Exeter Finance chief executive officer Mark Floyd also
shared his assessment of Thursday's session. Floyd was among many high-ranking
executives filling the Omni Fort Worth Hotel ballroom from companies such as
Capital One Auto Finance, Santander Consumer USA and GM Financial.

"The CFPB is here to stay. That's something every lender has
to come to terms with," said Floyd, who heads up the seven-year-old specialty finance
company that caters predominantly to franchised dealers.

"What everyone is trying to figure out now is what that
means for the industry and for their company specifically," Floyd continued. "Because
of the uncertainty around how the CFPB determines disparate impact — there's been
no clarity around that — there's concern about how they're doing their
analysis with disparate impact. Nobody knows what it's going to be.

"All of the uncertainty creates more uncertainty.
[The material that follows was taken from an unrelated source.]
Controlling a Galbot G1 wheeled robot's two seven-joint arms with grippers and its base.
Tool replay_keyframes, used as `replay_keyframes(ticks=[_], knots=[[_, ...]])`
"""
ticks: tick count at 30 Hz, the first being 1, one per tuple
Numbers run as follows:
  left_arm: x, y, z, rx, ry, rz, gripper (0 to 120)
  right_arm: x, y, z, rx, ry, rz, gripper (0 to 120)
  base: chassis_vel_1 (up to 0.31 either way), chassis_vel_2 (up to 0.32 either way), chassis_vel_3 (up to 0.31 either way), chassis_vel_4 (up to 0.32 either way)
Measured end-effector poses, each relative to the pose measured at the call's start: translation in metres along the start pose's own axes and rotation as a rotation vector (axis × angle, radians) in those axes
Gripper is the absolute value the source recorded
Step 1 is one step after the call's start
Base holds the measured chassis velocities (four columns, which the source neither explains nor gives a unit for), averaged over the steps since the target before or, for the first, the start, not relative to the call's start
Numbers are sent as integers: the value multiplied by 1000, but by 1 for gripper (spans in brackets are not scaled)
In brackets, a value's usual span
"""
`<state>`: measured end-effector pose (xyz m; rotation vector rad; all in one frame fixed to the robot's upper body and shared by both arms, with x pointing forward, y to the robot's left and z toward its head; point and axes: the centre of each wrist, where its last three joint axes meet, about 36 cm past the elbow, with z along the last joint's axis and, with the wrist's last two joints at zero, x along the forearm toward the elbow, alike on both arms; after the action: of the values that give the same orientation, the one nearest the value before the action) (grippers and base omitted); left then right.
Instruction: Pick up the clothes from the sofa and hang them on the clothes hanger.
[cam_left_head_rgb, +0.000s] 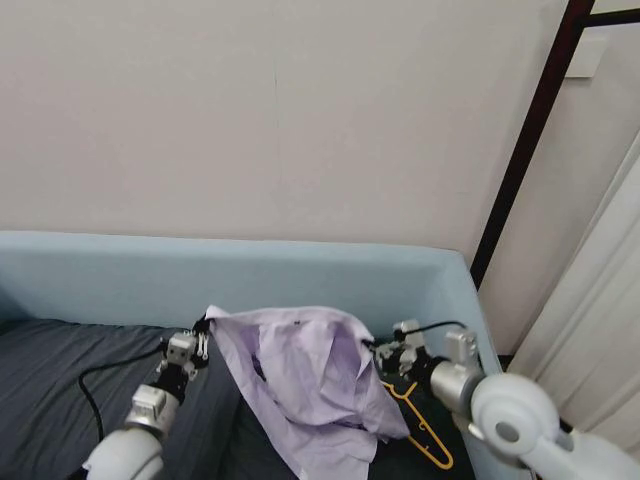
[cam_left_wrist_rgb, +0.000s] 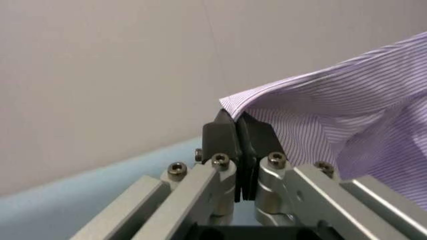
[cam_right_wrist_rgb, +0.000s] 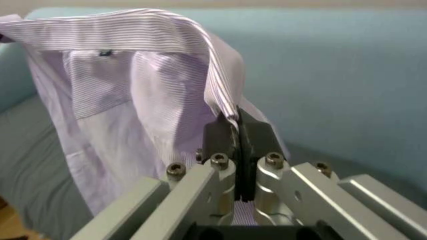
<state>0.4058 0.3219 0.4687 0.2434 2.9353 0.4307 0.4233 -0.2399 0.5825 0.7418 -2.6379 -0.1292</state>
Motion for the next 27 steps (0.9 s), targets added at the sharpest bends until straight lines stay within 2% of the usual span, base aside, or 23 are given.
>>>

The good
news is it hasn't slowed down business," Floyd went on to say.

After Hackett's time at the microphone, the presentation by
Experian Automotive's Melinda Zabritski confirmed Floyd's assessment of the subprime
financing market. Zabritski tailored her presentation to show first-quarter
statistics only for nonprime, subprime and deep subprime borrowers, indicating
how originations are trending higher year-over-year while delinquencies are
remaining near record-low levels.

Thursday's conference slate included more industry analysis
from experts such as Black Book's Ricky Beggs and Manheim's Tom Webb. Several
members of Hudson Cook's stable of attorneys, including Michael Benoit, Jean
Noonan, Patty Covington and Joel Winston, discussed regulatory concerns ranging
from fair-lending policy to what was described as a "culture of compliance."

No matter how much or how little the CFPB divulged at the
NAF Association's event, legal practitioners such Edelman appear to have plenty
of regulatory matters to monitor.

"Our clients expect us to stay on top of where things are
changing," Edelman said, adding that his firm taps a variety of legal resources
to monitor potential developments on both the federal and state levels.

"At the federal level, things happen with great fanfare," he
continued. "There are rules and regulations that are promulgated. There's a
comment period. There's publication in multiple sources about what's going on.

"At the state level, the governor by the sign of a pen could
take a bill that just passed and turn it into a law that's effective that day.
So you really have to stay on top of things," Edelman went on to say.

While much of the conference's Thursday sessions focused on
regulation and compliance, the NAF Association is wrapping up its event today
with a schedule that includes a presentation analyzing the auto ABS market with
Amy Martin, a senior director at Standard & Poor's.